# TASK GOAL:
Produce as output only the lines below starting at the line with "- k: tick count" and continuing through the line with "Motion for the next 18", each one exactly as written.

Stored records:
--*--

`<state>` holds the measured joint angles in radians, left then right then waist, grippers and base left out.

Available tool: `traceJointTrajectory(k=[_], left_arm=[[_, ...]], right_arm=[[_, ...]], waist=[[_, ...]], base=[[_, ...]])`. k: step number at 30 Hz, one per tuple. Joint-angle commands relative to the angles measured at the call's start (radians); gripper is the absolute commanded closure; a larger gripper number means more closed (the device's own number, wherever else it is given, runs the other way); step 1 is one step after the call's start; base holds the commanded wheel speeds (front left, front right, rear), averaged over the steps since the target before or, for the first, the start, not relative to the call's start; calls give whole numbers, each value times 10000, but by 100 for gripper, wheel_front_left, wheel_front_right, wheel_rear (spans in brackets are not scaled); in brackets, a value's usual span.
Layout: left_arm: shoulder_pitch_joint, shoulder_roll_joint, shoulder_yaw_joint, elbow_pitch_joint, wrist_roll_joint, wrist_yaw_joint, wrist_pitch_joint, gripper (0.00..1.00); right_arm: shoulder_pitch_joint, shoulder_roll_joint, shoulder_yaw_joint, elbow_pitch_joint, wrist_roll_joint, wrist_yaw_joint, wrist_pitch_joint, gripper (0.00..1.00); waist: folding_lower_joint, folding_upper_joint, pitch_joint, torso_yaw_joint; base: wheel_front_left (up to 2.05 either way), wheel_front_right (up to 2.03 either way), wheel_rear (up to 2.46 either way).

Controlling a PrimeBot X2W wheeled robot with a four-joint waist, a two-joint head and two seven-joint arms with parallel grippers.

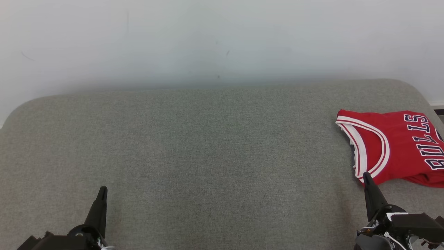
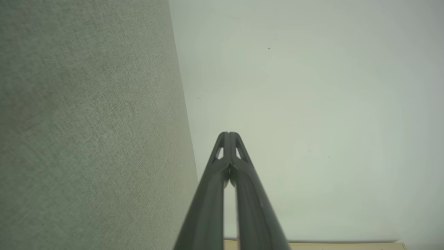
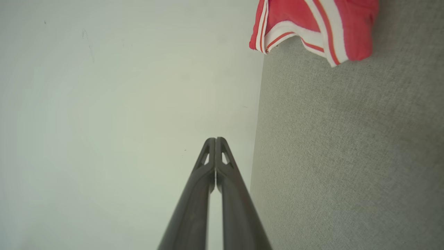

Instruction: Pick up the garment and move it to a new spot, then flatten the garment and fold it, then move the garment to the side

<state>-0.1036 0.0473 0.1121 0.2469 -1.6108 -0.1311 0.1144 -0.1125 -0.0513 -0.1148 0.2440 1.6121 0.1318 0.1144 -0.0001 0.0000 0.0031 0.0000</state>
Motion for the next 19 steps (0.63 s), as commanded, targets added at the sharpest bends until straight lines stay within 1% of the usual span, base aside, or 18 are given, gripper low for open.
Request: traceJointTrajectory(k=[1,19], left_arm=[[-102,55,35,-34,-44,-1,29,100],[-101,55,33,-34,-44,-1,29,100]], right_arm=[[83,24,-19,-19,13,-21,33,100],[84,23,-18,-19,14,-21,32,100]], waist=[[1,0,0,0],[1,0,0,0]], base=[[0,0,0],[0,0,0]])
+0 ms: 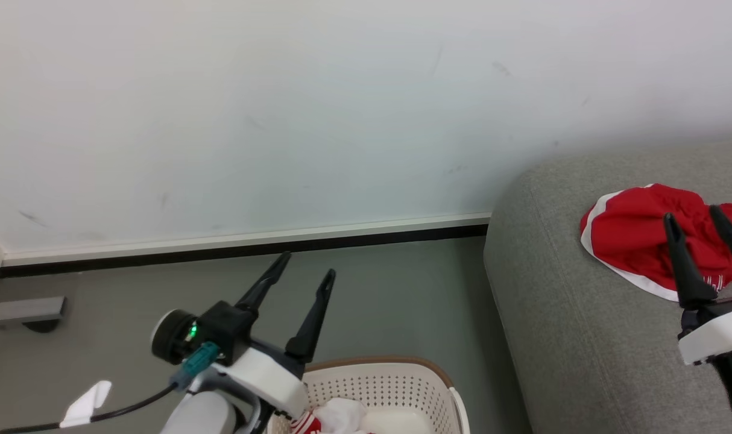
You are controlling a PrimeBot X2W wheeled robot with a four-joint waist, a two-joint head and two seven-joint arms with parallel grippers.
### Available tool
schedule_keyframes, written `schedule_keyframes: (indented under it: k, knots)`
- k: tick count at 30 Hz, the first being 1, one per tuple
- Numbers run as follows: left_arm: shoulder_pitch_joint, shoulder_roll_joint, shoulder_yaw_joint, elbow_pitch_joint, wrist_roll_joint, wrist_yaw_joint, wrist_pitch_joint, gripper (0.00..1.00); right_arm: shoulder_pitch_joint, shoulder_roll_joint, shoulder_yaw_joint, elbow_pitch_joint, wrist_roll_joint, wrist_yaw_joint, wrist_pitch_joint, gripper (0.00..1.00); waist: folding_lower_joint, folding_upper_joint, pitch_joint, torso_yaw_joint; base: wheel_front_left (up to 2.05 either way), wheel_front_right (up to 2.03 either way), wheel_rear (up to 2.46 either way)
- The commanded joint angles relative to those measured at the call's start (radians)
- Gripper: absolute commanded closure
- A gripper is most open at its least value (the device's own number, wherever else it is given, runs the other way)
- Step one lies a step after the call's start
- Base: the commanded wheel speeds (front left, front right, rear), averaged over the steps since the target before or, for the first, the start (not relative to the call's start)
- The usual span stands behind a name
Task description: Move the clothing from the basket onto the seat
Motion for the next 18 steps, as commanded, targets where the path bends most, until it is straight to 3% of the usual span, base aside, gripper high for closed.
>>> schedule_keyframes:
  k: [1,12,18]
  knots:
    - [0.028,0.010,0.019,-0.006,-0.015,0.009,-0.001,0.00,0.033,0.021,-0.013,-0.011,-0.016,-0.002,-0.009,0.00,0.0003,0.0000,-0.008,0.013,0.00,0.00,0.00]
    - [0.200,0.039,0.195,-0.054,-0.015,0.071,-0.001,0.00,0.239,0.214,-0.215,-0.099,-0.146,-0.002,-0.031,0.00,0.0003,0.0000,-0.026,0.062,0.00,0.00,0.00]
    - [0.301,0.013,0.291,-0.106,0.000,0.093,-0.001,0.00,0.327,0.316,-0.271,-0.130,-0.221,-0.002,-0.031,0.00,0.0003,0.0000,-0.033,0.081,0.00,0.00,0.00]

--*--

# RESULT OF THIS EXERCISE:
- k: tick count at 30 Hz, the first being 1, one per tuple
- Numbers run as follows: left_arm: shoulder_pitch_joint, shoulder_roll_joint, shoulder_yaw_joint, elbow_pitch_joint, wrist_roll_joint, wrist_yaw_joint, wrist_pitch_joint, gripper (0.00..1.00); right_arm: shoulder_pitch_joint, shoulder_roll_joint, shoulder_yaw_joint, elbow_pitch_joint, wrist_roll_joint, wrist_yaw_joint, wrist_pitch_joint, gripper (0.00..1.00); waist: folding_lower_joint, folding_upper_joint, pitch_joint, torso_yaw_joint; base: wheel_front_left (up to 2.05 either way), wheel_front_right (up to 2.03 either way), wheel_rear (up to 2.46 either way)
- The commanded joint angles relative to those measured at the call's start (radians)
- Gripper: absolute commanded closure
- A gripper is most open at its least value (the device's own number, wherever else it is given, runs the other way)
- Step one lies a step after the call's start
- Base: the commanded wheel speeds (front left, front right, rear), averaged over the steps since the target before or, for the first, the start (not relative to the call's start)
- The usual span stands behind a name
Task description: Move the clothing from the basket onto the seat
Motion for the next 18 steps, as commanded, targets where the path bends most, until it is straight to 3% of the usual span, base aside, gripper high for closed.

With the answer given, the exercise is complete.